Essential commands and workflows for working with SeaWulf and HPC systems.
Quick Jump: Common Commands | Job Submission | Job Management | File Transfer | Modules | Storage | Monitoring | Troubleshooting
Most Common Commands
| Command | Purpose | 
|---|---|
| sbatch job.sh | Submit a job script | 
| squeue -u $USER | Check your jobs | 
| scancel JOBID | Cancel a job | 
| sinfo | Check node/partition status | 
| module load SOFTWARE | Load software module | 
| scontrol show job JOBID | View job details | 
Job Submission Methods
sbatch (Batch Jobs)
Submit a script to run in background.
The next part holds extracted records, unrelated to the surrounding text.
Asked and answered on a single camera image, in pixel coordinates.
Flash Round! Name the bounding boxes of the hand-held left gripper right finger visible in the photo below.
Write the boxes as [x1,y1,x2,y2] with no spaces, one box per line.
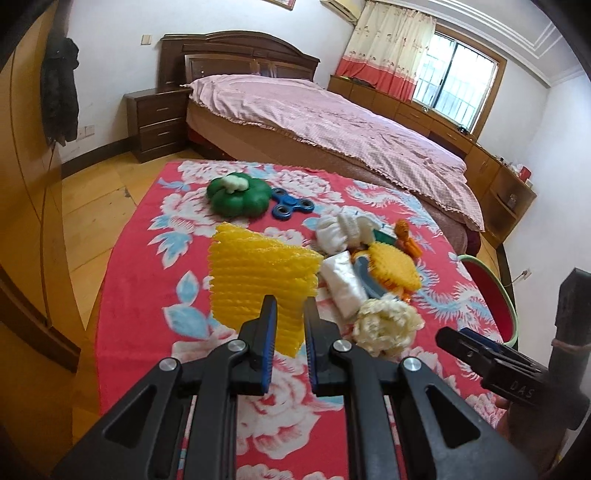
[302,295,539,480]

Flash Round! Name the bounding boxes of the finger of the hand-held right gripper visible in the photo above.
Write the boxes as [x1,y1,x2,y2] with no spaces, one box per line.
[459,328,505,348]
[435,327,551,408]

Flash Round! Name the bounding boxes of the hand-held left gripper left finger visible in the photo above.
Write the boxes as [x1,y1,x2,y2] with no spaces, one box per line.
[51,295,280,480]

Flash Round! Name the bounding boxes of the red basin with green rim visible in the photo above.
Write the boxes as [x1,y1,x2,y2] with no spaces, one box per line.
[457,254,519,348]

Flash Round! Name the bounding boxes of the yellow foam net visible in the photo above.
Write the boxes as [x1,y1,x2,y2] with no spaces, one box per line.
[206,222,324,359]

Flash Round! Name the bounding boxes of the white glove bundle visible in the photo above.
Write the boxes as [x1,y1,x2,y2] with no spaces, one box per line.
[315,206,378,254]

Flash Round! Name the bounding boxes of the orange mesh wrapper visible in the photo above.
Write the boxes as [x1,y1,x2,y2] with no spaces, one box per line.
[394,220,424,259]

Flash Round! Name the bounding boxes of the person's right hand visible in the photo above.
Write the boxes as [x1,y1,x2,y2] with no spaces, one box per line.
[494,397,514,437]

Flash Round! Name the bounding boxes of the white plastic bag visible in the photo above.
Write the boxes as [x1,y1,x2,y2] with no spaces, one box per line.
[320,251,370,319]

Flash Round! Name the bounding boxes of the cream foam net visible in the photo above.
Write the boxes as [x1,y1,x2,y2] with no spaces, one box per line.
[352,295,426,359]

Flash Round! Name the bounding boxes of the blue plastic piece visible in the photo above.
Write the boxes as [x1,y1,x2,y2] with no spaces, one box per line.
[353,256,387,299]

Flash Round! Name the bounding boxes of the yellow mesh scrubber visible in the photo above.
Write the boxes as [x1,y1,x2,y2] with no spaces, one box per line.
[367,242,422,293]

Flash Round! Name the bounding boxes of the red floral printed blanket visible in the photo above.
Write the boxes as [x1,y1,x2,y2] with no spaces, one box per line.
[95,159,514,480]

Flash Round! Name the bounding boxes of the blue fidget spinner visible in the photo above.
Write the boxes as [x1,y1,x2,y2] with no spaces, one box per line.
[269,187,315,220]

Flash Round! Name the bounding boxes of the green pumpkin toy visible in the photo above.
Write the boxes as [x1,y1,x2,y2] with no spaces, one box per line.
[206,173,271,217]

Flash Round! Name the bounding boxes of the brown bed sheet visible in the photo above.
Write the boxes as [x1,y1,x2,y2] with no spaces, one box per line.
[186,99,469,259]

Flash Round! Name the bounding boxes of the pink checked bedspread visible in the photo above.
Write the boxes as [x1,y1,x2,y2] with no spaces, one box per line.
[180,74,485,232]

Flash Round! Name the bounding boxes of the dark wooden nightstand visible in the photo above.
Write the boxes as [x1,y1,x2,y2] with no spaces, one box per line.
[124,88,193,163]

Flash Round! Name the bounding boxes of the wooden framed window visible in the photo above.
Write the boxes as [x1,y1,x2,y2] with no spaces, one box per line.
[412,24,507,136]

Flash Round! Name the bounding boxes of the light wooden wardrobe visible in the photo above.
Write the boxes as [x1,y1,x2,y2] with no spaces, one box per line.
[0,0,84,374]

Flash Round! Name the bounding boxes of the dark wooden bed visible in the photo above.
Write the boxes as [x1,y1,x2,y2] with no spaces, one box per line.
[159,30,485,259]

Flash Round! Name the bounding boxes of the cream and red curtain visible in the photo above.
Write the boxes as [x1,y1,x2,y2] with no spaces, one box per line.
[335,1,437,103]

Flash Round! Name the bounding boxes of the black hanging coat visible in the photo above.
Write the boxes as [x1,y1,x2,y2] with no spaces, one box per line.
[40,37,81,147]

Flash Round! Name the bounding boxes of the wall air conditioner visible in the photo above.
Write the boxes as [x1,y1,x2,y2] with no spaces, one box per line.
[321,0,363,22]

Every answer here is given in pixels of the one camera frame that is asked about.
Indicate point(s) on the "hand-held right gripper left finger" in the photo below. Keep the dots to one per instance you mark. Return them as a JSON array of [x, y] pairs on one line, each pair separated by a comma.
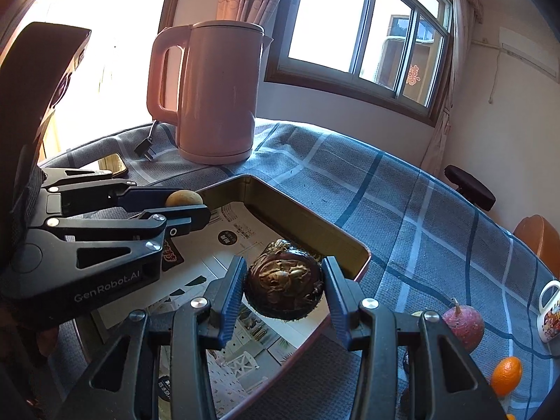
[[232, 297]]

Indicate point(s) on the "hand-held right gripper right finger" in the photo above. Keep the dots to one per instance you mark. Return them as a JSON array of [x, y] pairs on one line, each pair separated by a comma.
[[337, 306]]

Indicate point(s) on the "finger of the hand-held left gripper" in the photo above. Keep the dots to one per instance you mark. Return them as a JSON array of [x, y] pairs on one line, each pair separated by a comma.
[[192, 221], [144, 199]]

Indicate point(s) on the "brown kiwi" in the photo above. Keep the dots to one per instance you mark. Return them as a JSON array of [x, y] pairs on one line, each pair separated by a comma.
[[183, 198]]

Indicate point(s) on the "dark wrinkled passion fruit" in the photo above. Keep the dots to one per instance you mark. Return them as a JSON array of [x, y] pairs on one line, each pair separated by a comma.
[[284, 280]]

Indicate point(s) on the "gold metal tray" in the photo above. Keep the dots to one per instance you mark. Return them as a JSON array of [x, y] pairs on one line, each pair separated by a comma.
[[271, 210]]

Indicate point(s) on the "orange mandarin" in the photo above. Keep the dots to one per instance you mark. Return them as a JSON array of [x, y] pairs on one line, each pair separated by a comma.
[[506, 376], [510, 417]]

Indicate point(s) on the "printed paper sheet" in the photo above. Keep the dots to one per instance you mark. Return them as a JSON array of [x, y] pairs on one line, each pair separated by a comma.
[[210, 267]]

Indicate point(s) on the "gold phone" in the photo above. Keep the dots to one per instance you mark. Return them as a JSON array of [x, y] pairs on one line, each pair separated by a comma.
[[114, 164]]

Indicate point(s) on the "black kettle plug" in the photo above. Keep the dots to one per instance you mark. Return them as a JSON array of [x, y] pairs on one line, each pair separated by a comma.
[[144, 146]]

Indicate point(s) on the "pink electric kettle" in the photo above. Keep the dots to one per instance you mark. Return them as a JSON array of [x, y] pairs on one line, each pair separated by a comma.
[[218, 96]]

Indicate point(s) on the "blue plaid tablecloth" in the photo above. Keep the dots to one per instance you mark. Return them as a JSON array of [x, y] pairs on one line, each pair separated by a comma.
[[372, 183]]

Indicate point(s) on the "red round radish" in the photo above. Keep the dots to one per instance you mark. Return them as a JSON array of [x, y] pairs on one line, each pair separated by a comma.
[[463, 323]]

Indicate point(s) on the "black round stool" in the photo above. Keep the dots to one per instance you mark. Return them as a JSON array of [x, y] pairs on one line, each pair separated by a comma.
[[470, 186]]

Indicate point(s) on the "white sheer curtain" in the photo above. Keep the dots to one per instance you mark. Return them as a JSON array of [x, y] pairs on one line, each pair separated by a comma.
[[439, 140]]

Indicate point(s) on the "brown leather chair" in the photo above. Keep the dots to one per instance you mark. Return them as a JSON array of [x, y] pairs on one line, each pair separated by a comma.
[[538, 236]]

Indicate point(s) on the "white cartoon mug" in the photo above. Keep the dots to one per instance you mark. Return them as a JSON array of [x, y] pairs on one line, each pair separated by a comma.
[[552, 315]]

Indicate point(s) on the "red window sticker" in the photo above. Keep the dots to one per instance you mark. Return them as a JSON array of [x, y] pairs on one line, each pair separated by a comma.
[[412, 76]]

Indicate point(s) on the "wooden framed window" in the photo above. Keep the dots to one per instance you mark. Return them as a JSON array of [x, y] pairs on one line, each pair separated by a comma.
[[328, 8]]

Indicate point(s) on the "white air conditioner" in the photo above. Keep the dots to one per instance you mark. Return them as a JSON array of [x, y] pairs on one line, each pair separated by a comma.
[[529, 48]]

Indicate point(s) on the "wooden door frame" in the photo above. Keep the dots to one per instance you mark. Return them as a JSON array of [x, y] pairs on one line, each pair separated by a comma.
[[168, 0]]

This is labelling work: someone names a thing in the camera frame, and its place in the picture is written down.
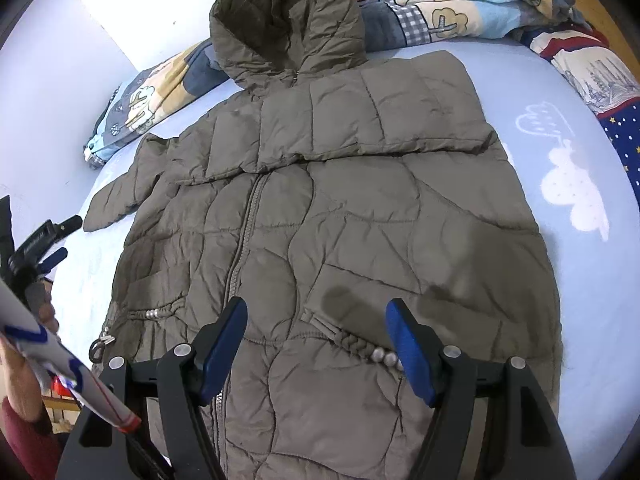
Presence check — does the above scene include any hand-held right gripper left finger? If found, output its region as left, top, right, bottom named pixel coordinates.
left=57, top=296, right=249, bottom=480

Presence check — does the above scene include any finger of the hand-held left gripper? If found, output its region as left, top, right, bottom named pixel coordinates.
left=39, top=247, right=69, bottom=272
left=31, top=214, right=84, bottom=247

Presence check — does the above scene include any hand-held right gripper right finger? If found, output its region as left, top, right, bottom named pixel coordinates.
left=385, top=297, right=583, bottom=480

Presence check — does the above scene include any olive quilted hooded jacket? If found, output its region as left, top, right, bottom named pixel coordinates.
left=82, top=0, right=563, bottom=480

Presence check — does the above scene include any person's left forearm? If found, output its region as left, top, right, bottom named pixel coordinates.
left=0, top=337, right=57, bottom=480

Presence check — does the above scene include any person's left hand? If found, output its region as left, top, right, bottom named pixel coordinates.
left=36, top=280, right=62, bottom=336

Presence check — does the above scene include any wooden bedside furniture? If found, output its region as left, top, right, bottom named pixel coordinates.
left=42, top=392, right=83, bottom=433

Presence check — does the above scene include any light blue cloud bed sheet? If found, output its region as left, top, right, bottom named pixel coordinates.
left=45, top=35, right=640, bottom=480

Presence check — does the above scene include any navy star printed pillow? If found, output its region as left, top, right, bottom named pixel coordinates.
left=522, top=22, right=640, bottom=211

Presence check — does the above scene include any patchwork printed blanket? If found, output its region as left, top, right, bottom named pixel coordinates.
left=82, top=0, right=593, bottom=168

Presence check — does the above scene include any wooden headboard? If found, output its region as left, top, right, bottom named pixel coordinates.
left=542, top=0, right=640, bottom=76

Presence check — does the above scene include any white cable with blue marks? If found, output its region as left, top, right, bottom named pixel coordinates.
left=0, top=275, right=143, bottom=433

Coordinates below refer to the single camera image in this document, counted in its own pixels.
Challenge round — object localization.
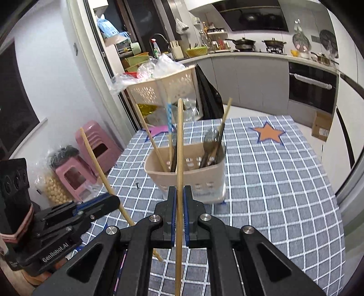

Best for production jobs.
sbatch job_script.sh
srun (Direct Execution)
Run a command immediately with specified resources. Blocks until complete.
srun --partition=short-40core --time=01:00:00 --ntasks=1 my_program
salloc (Interactive Session)
Allocate resources for interactive work. Use with srun for commands.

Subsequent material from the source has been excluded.